4. Il résulte de ces dispositions que la condition d'urgence à laquelle est subordonné le prononcé d'une mesure de suspension doit être regardée comme remplie lorsque la décision contestée préjudicie de manière suffisamment grave et immédiate à un intérêt public, à la situation du requérant ou aux intérêts qu'il entend défendre. Il appartient au juge des référés, saisi d'une demande tendant à la suspension d'une telle décision, d'apprécier concrètement, compte-tenu des justifications fournies par le requérant, si les effets de celle-ci sur la situation de ce dernier ou, le cas échéant, des personnes concernées, sont de nature à caractériser une urgence justifiant que, sans attendre le jugement de la requête au fond, l'exécution de la décision soit suspendue.
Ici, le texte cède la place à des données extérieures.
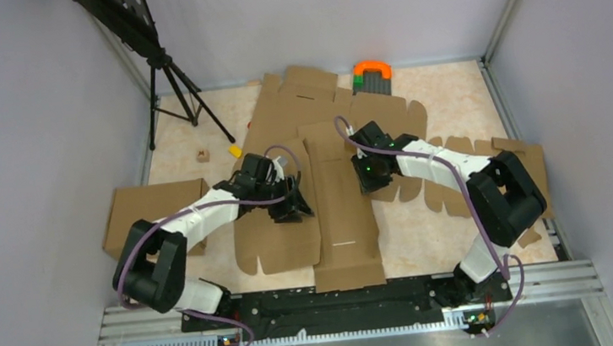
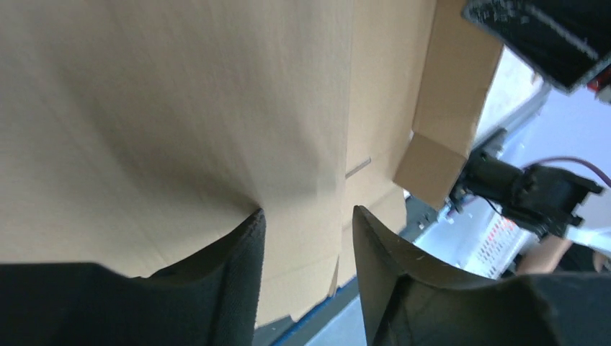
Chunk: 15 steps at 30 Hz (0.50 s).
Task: Fold the paper box
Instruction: Fold the paper box at the center of the board.
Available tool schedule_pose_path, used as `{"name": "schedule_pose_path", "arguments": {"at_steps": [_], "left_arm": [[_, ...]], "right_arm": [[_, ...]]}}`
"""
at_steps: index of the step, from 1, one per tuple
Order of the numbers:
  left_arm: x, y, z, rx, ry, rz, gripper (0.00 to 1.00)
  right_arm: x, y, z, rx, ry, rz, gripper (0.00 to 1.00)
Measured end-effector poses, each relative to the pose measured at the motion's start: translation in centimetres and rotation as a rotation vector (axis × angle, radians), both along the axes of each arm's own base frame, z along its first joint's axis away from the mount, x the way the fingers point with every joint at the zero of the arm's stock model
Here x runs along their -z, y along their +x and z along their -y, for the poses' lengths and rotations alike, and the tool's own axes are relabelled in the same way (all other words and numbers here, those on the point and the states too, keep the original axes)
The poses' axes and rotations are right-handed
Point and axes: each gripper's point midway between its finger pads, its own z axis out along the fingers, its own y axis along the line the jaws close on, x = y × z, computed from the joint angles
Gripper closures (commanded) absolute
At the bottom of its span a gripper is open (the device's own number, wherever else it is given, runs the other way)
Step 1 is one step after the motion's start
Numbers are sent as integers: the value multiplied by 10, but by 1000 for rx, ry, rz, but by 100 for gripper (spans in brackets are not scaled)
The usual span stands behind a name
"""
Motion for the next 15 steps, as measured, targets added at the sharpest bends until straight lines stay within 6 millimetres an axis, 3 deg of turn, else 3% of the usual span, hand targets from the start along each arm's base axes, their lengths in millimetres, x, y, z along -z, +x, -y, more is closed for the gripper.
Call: {"name": "schedule_pose_path", "arguments": {"at_steps": [5, 11, 15], "left_arm": [[0, 21, -12, -47, 73, 29, 66], [1, 46, -9, -70, 93, 38, 77], [7, 65, 3, -55, 73, 9, 77]], "right_arm": [[3, -7, 0, -19, 10, -18, 75], [4, -8, 0, -31, 16, -25, 75], [5, -9, 0, -36, 20, -28, 76]]}}
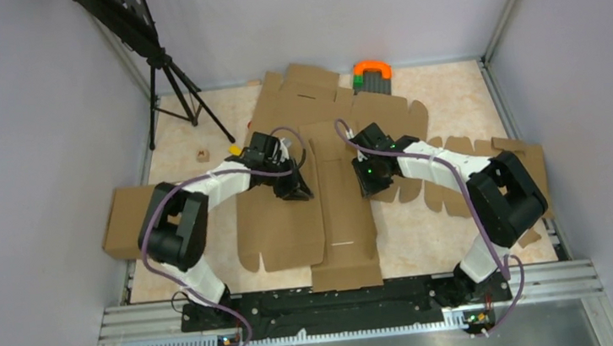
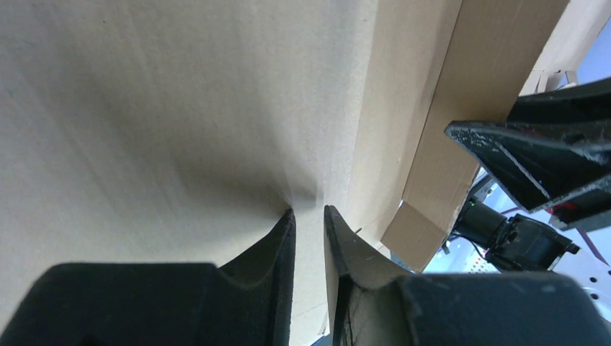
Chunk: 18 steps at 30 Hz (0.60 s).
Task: Fold the paper box
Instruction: Fold the paper box at the center of the board.
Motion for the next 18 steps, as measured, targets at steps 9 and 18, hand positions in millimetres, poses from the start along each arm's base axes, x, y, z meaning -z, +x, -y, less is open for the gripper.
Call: {"name": "schedule_pose_path", "arguments": {"at_steps": [9, 18], "left_arm": [[31, 8, 17, 33, -46, -95, 79], [24, 8, 12, 31, -24, -74, 66]], "right_arm": [[0, 0, 1, -9, -3, 2, 76], [0, 0, 2, -8, -8, 1, 77]]}}
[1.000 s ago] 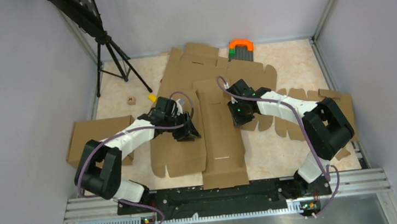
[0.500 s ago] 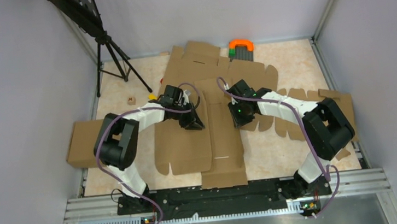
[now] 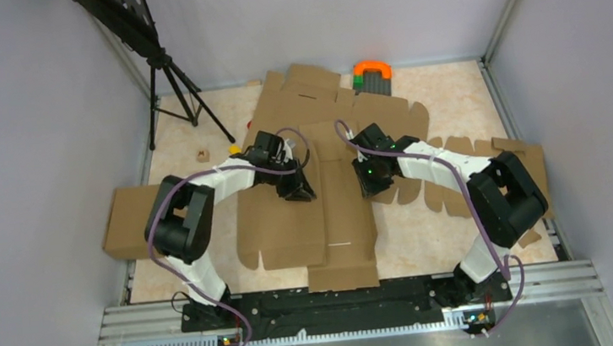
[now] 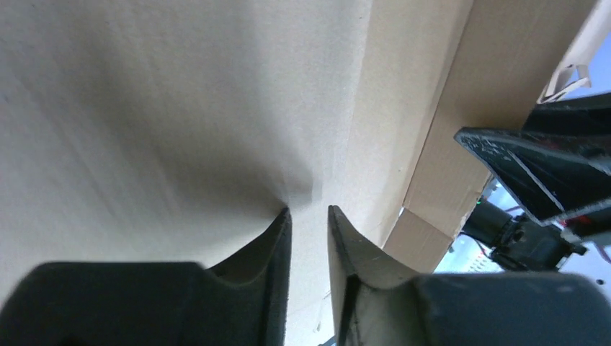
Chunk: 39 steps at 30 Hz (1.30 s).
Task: Fold the paper box
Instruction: Fold the paper box at the center of the board.
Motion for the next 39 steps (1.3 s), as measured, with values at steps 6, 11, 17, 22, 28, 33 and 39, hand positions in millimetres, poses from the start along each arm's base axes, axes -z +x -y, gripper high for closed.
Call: {"name": "schedule_pose_path", "arguments": {"at_steps": [6, 11, 17, 22, 28, 33, 39], "left_arm": [[-56, 6, -27, -36, 99, 171, 35], [-75, 24, -47, -83, 164, 236, 22], [-67, 34, -63, -88, 282, 228, 22], [-65, 35, -71, -84, 324, 219, 19], [-107, 67, -73, -55, 327, 342, 21], [-148, 136, -55, -18, 316, 513, 35], [-118, 195, -40, 10, 349, 500, 100]], "right_arm": [[-1, 0, 1, 1, 2, -2, 77], [-4, 0, 1, 1, 8, 6, 77], [-4, 0, 2, -6, 6, 5, 78], [-7, -1, 3, -8, -1, -4, 80], [-12, 3, 1, -12, 4, 10, 80], [-12, 3, 1, -11, 9, 7, 80], [-12, 3, -1, -15, 20, 3, 80]]}}
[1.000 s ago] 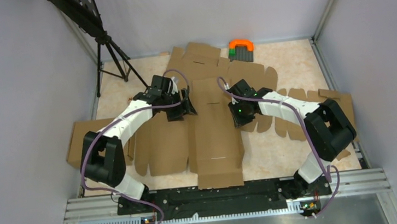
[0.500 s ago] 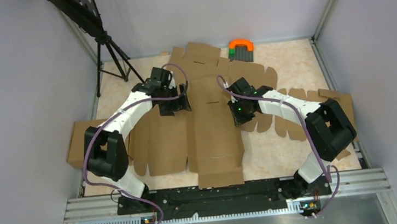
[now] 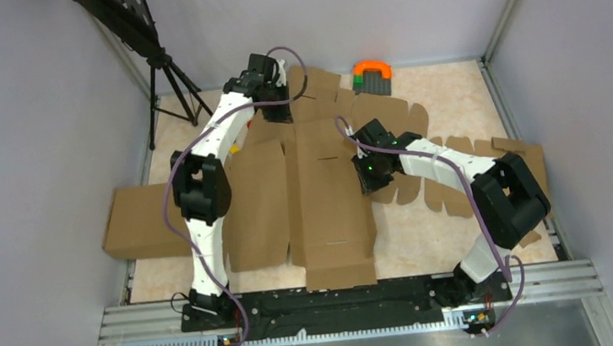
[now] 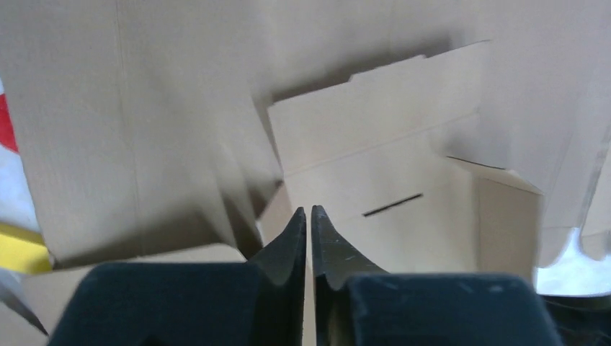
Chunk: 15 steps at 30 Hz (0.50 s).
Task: Fold the paper box
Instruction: Fold the paper box at the center of the board.
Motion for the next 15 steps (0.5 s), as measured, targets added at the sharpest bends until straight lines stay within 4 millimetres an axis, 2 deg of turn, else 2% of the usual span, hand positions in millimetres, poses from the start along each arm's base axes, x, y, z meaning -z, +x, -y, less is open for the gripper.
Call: {"name": "schedule_pose_path", "arguments": {"at_steps": [3, 6, 11, 15], "left_arm": [[32, 6, -4, -2, 36, -59, 100], [54, 4, -13, -20, 81, -105, 100], [63, 5, -25, -51, 139, -114, 100], [64, 5, -23, -43, 132, -120, 100]], "right_arm": [[0, 0, -1, -2, 4, -1, 81], [0, 0, -1, -3, 6, -1, 81], [0, 0, -1, -3, 7, -1, 81], [0, 0, -1, -3, 7, -1, 81]]}}
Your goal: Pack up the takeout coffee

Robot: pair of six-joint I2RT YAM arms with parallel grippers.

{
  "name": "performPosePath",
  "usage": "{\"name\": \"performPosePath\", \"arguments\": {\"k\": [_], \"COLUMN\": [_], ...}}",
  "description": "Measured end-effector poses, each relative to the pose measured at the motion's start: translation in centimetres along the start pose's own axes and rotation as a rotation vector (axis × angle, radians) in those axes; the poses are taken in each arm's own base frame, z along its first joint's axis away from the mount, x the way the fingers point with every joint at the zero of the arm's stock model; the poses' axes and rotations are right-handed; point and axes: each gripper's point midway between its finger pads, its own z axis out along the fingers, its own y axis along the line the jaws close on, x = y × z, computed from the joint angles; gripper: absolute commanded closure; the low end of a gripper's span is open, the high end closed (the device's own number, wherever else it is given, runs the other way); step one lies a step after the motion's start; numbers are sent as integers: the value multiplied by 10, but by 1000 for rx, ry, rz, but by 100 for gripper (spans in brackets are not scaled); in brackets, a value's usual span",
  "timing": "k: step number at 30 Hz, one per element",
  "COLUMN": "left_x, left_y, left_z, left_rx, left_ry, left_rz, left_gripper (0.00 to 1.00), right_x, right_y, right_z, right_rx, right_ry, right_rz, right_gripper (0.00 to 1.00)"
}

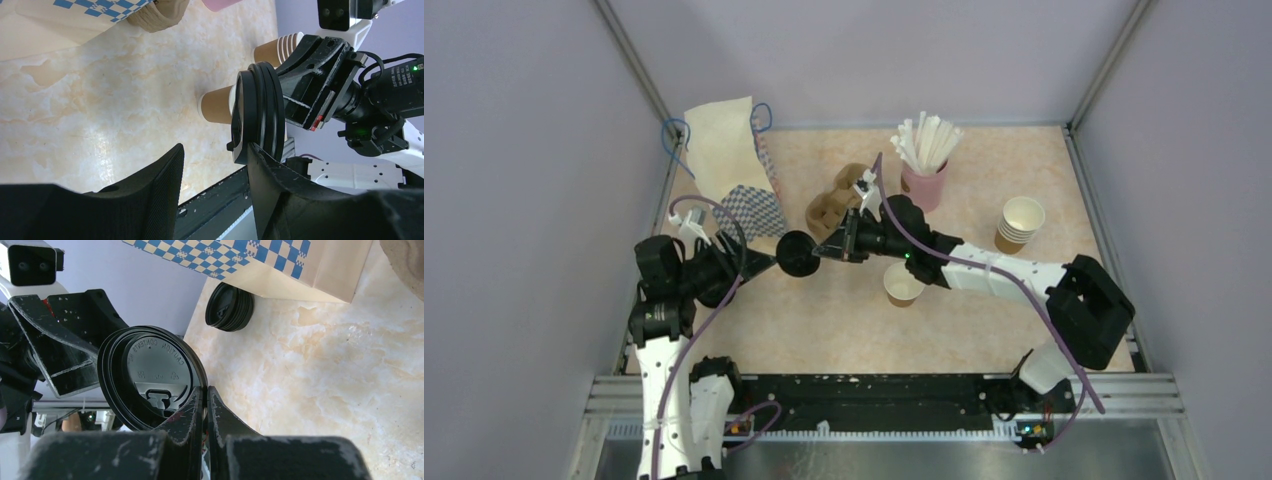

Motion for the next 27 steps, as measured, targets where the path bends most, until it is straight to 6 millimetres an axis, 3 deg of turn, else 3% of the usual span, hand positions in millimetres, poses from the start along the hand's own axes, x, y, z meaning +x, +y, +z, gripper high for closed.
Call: {"name": "performPosePath", "arguments": {"k": [27], "left_x": [-4], "left_y": [1], "left_z": [1], "left_rx": [-18], "left_ry": [-7], "left_rz": [1], "left_gripper": [42], "right_x": [-1], "right_y": [-5], "right_z": [1], "right_rx": [20], "right_ry": [-15], "right_rz": [9], "right_gripper": [100]}}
5. En l'espèce, postérieurement à l'introduction de la requête le préfet de police a, par décision du 15 septembre 2022 retiré la décision en litige portant octroi du concours de la force publique en vue de l'expulsion de la requérante. Dans ces circonstances, la condition d'urgence au sens des dispositions précitées de l'article L. 521-1 du code de justice administrative ne peut être regardée comme satisfaite en l'espèce. Dès lors la requête de Mme D C doit être rejetée en toutes ses conclusions y compris celles tendant à l'application des dispositions de l'article 37 de la loi du 10 juillet 1991 et de l'article L. 761-1 du code de justice administrative. Par ailleurs, dans les circonstances de l'espèce, les conclusions présentées par la société d'HLM ICF La Sablière tendant à l'application des dispositions de l'article L. 761-1 du code de justice administrative doivent être rejetées.

O R D O N N E :

Article 1er : Mme D C est admise provisoirement au bénéfice de l'aide juridictionnelle.

Article 2 : Le surplus des conclusions de la requête est rejeté.

Article 3 : Les conclusions présentées par la société d'HLM ICF La Sablière au titre des dispositions de l'article L. 761-1 du code de justice administrative sont rejetées.

Article 4 : La présente ordonnance sera notifiée à Mme D C, à Me Quiene, au ministre de l'intérieur et des outre-mer et à la société d'HLM ICF La Sablière.

Copie en sera adressée au préfet de police et au bureau d'aide juridictionnelle.

Fait à Paris, le 20 septembre 2022

La juge des référés,

N. A

La République mande et ordonne au ministre de l'intérieur et des outre-mer en ce qui le concerne ou à tous commissaires de justice à ce requis en ce qui concerne les voies de droit commun contre les parties privées, de pourvoir à l'exécution de la présente ordonnance.